§ EXERCISE REQUIREMENTS
Drop the pictures and repeat the remaining data exactly.

§ DATASET SECTION
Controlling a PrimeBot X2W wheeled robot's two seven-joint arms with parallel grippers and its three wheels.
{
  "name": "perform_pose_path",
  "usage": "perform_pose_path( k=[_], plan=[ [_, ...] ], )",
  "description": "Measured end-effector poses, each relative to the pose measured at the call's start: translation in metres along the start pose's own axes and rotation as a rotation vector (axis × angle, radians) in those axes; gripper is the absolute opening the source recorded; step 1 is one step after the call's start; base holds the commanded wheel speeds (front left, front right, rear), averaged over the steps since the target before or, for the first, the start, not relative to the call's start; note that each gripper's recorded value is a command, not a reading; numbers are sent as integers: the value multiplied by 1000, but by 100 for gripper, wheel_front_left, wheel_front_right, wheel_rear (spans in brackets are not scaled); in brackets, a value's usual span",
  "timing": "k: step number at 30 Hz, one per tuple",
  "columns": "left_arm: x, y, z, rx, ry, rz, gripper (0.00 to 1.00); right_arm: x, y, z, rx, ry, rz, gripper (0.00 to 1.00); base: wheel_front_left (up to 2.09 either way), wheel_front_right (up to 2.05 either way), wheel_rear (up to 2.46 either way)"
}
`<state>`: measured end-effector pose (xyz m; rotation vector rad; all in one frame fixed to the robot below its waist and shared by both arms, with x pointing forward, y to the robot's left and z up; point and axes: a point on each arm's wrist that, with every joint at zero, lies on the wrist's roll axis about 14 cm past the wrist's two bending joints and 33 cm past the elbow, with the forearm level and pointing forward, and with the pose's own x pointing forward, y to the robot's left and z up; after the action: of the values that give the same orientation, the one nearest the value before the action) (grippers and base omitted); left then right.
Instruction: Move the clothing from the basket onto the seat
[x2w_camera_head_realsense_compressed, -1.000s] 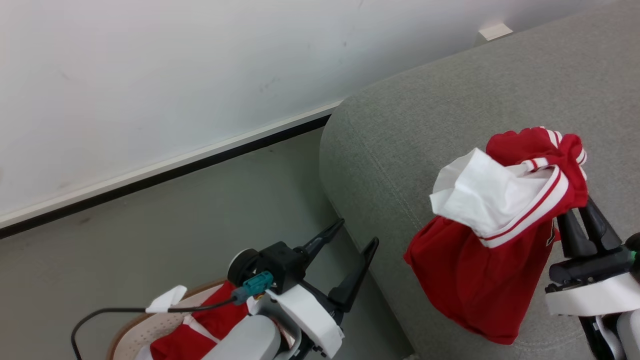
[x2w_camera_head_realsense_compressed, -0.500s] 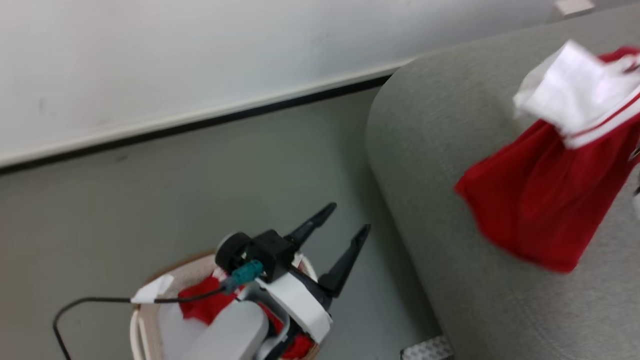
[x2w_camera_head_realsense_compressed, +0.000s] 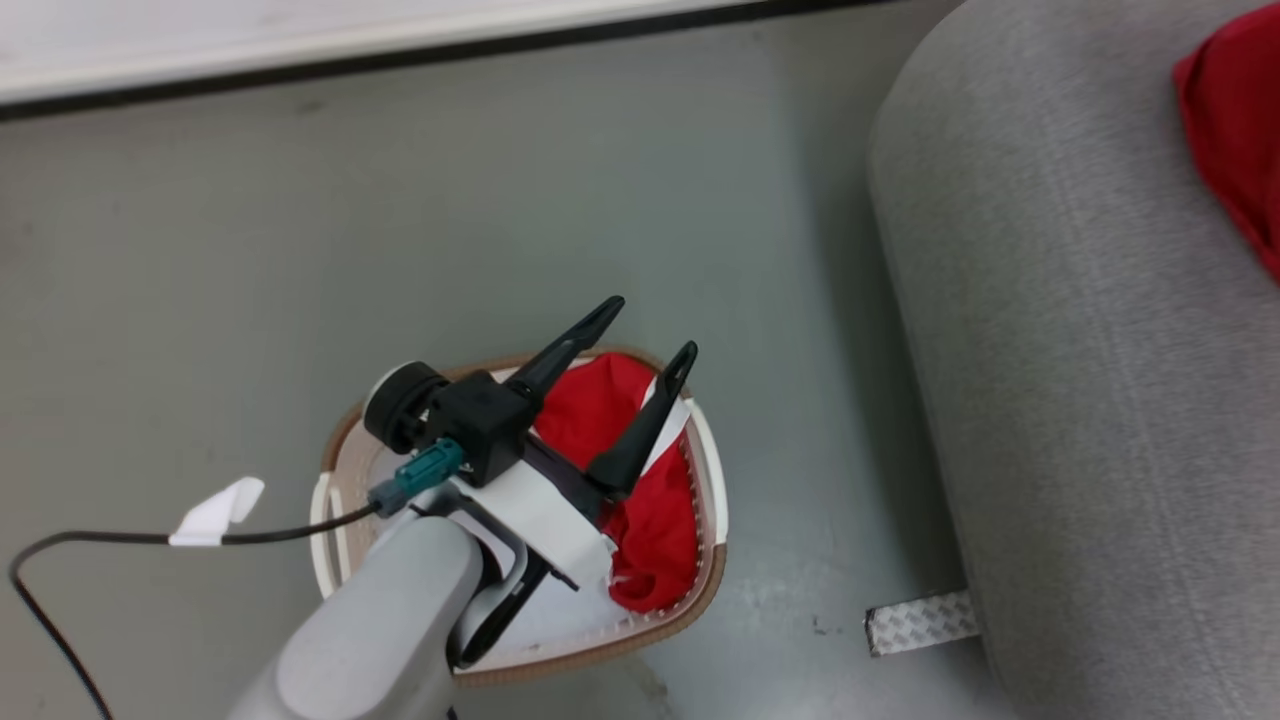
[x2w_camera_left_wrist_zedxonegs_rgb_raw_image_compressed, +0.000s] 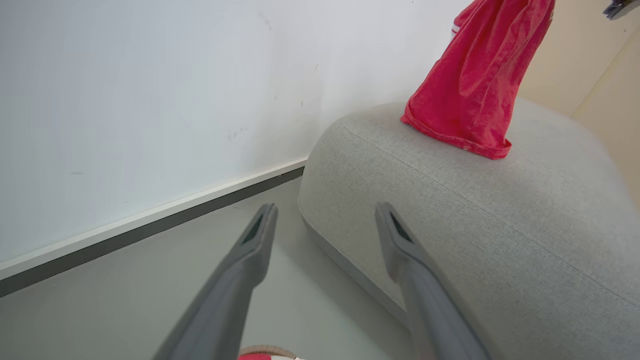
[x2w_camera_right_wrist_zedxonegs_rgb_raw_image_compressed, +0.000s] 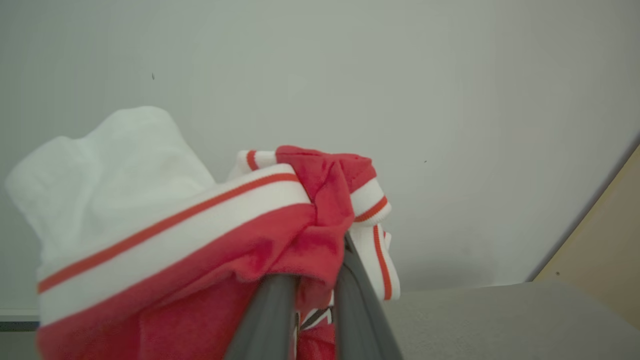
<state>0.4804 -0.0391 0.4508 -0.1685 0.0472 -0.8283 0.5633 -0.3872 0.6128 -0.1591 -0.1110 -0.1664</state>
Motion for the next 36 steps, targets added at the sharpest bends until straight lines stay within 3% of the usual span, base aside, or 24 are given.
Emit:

§ OUTPUT BELOW
Controlling a PrimeBot X2W wheeled robot's two seven-joint arms with parallel grippers and its three wheels.
{
  "name": "perform_pose_path",
  "usage": "perform_pose_path( k=[_], plan=[ [_, ...] ], )",
  "description": "Measured end-effector poses, each relative to the pose measured at the call's start: translation in metres along the start pose's own axes and rotation as a rotation vector (axis × angle, radians) in those axes; gripper is the absolute opening the source recorded; step 1 is one step after the call's start; base holds the commanded wheel speeds (front left, front right, rear), averaged over the steps since the target before or, for the first, the start, not relative to the call's start; note that each gripper's recorded value is a command, not a reading; numbers are sent as integers: the value multiplied by 1000, but by 100 for gripper, wheel_front_left, wheel_front_right, wheel_rear (spans in brackets are not scaled); in brackets, a value's usual span",
  "timing": "k: step number at 30 Hz, one per tuple",
  "columns": "left_arm: x, y, z, rx, ry, rz, gripper (0.00 to 1.00); right_arm: x, y, z, rx, ry, rz, gripper (0.00 to 1.00); base: wheel_front_left (up to 2.09 either way), wheel_front_right (up to 2.05 either way), wheel_rear (up to 2.46 either way)"
}
`<state>`: measured end-effector pose (xyz m; rotation vector rad; all in one frame fixed to the robot below its waist and shared by both arms, with x pointing forward, y to the robot's left and z up; point and axes: a point on each arm's wrist that, with every joint at zero, lies on the wrist's roll axis about 14 cm past the wrist's two bending joints and 33 cm past the elbow, with the forearm level and pointing forward, and with the pose's own x pointing forward, y to the robot's left and z up; after the action: of the values that give the same orientation, the one nearest the value before the action) (grippers and base omitted); left then right.
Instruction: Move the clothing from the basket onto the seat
[x2w_camera_head_realsense_compressed, -1.000s] 
[x2w_camera_head_realsense_compressed, -0.500s] 
[x2w_camera_head_realsense_compressed, +0.000s] 
[x2w_camera_left_wrist_zedxonegs_rgb_raw_image_compressed, +0.000s] 
[x2w_camera_right_wrist_zedxonegs_rgb_raw_image_compressed, +0.000s] 
<state>0.4804 -0.0391 0.4508 -0.1685 0.0472 -0.8283 0.5633 -0.3872 0.6128 -0.1591 -0.1110 -0.1664</state>
Motion for the next 36 steps, targets added at the sharpest bends until straight lines stay within 3% of the usual span, base aside, or 24 are given.
Emit:

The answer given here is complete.